I highly recommend reading it, if you haven’t, and to read it again if you have. I especially recommend it to Evangelicals of every flavor. While Lewis has been generally “adopted” by Evangelicals, it should be noted that Lewis doesn’t necessarily fit the standard Evangelical mold. The Great Divorce is especially challenging as Lewis posits some interesting ideas about Heaven, Hell, and the nature of judgment and eternity. He is clear that he is not suggesting that this is “even a guess or a speculation” about the truth of Heaven and Hell; the book is a work of fantasy. However, if the book were published under another name today, I have no doubt that it would be immediately criticized as another emergent work of heresy.
In The Great Divorce, Lewis’ protagonist finds himself on a bus on a rather curious excursion, where residents of Hell are allowed to visit Heaven and stay there if they wish. Each traveler is met by someone they have known; the storyteller is himself met by none other than George MacDonald, who Lewis probably respected more than any other English author. Throughout the short book a variety of discussions take place in which Lewis examines why some people would rather choose Hell than Heaven; in fact, he proposes that most of those who are in Hell are there willingly. This is perhaps a shocking concept for most people (especially fans of Dante), but you begin to see that this may not be so far-fetched after all. The fictional MacDonald explains:
“There are only two kinds of people in the end; those who say to God, ‘They will be done,’ and those to whom God says, in the end, ‘Thy will be done.’ All that are in Hell, choose it. Without that self-choice there could be no Hell. No soul that seriously and constantly desires joy will ever miss it. Those who seek find. To those who knock it is opened.“
One of my favorite characters in the book is an intellectual ghost (later identified as an Episcopalian, probably representing issues Lewis had with some in the Church of England) who refused to believe that the place he had been was Hell, or that the place he was visiting was Heaven, continuing to argue that they were not literal places. Lewis also speaks of “materialistic Ghosts who informed the immortals that they were deluded; there was no life after death, and this whole country was a hallucination” and those who attempted to extend Hell into Heaven (apparently to make Heaven more livable).

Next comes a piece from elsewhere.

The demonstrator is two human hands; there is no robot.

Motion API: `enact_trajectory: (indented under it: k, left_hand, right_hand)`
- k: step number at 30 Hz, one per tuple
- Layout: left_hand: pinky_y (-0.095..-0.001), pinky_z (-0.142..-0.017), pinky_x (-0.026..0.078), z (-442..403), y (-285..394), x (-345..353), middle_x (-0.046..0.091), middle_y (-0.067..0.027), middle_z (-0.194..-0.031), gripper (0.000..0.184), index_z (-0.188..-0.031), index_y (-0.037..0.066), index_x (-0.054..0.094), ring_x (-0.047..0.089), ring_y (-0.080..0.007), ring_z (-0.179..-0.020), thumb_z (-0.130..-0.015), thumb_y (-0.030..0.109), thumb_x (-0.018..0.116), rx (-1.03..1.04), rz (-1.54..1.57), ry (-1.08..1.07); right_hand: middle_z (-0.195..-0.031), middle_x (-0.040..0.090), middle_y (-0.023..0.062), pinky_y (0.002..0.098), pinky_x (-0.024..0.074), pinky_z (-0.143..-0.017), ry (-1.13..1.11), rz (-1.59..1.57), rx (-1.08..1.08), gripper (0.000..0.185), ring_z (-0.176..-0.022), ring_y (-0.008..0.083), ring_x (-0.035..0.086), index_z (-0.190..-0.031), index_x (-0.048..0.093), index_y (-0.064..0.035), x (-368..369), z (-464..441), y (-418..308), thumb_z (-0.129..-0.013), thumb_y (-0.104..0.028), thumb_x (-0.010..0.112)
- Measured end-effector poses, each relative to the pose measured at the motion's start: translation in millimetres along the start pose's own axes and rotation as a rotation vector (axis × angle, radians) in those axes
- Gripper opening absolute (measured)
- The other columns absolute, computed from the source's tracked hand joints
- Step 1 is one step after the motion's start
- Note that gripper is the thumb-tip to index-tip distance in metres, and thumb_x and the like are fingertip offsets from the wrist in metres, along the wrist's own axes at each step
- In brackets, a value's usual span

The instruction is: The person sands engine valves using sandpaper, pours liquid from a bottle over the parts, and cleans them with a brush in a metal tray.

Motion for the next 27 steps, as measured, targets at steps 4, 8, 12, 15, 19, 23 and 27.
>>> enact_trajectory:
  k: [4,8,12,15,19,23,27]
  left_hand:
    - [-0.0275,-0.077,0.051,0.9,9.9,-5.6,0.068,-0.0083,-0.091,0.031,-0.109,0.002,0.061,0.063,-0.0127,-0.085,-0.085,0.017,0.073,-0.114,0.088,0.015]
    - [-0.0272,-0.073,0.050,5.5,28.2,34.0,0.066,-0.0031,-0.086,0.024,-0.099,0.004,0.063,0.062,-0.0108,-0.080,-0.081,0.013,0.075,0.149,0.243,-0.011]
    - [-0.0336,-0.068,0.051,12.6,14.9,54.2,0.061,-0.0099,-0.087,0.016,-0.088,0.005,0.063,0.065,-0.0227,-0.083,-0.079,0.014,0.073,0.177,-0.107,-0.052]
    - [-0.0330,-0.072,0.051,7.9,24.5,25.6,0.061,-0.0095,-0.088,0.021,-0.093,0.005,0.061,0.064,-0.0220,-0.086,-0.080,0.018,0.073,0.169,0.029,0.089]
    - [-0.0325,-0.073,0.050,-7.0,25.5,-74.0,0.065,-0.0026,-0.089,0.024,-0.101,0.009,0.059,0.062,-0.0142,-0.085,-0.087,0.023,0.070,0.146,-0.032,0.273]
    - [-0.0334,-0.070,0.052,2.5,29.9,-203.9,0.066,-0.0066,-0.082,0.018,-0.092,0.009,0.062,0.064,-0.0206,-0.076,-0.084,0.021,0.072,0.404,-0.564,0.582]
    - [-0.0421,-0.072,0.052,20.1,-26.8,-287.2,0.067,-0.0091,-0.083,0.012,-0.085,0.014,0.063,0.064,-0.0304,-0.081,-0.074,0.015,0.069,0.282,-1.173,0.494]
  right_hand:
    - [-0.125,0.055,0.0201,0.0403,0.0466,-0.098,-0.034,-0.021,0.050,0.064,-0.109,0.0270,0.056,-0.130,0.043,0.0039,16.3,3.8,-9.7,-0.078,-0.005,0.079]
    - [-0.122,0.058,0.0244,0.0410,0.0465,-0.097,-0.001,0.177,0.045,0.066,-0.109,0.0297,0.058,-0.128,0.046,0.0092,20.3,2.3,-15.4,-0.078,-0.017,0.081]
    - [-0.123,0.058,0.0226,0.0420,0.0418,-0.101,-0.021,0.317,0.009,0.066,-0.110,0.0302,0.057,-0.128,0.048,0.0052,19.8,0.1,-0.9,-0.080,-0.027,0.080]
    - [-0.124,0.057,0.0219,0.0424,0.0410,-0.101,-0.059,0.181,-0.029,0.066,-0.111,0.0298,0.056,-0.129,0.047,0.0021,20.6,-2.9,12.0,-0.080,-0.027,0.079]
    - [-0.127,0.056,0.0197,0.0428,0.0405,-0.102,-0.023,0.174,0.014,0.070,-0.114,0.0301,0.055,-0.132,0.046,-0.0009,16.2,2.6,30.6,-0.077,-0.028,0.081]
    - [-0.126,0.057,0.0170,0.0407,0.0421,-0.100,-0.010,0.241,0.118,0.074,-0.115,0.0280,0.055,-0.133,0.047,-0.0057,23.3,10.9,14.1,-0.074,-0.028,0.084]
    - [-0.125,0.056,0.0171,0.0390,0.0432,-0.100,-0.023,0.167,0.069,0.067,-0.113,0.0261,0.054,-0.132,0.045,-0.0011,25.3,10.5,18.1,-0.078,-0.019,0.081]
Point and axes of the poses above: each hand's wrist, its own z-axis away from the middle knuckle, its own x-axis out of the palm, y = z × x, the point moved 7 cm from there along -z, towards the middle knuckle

Lewis touches on a number of issues that the non-believing (as well as the believing) world continues to ask, such as why those in Hell should not be pitied (yes, you read that right) and why universal salvation (in spite of the individual’s right to reject Heaven) is a bad idea. The fictional MacDonald again:
“I know it has a grand sound to say ye’ll accept no salvation which leaves even one creature in the dark outside. But watch that sophistry or ye’ll make a Dog in a Manger the tyrant of the universe.”
The book is full of marvelous quotes, and I am tempted to fill up the page with them. But, it is much better to read the book yourself.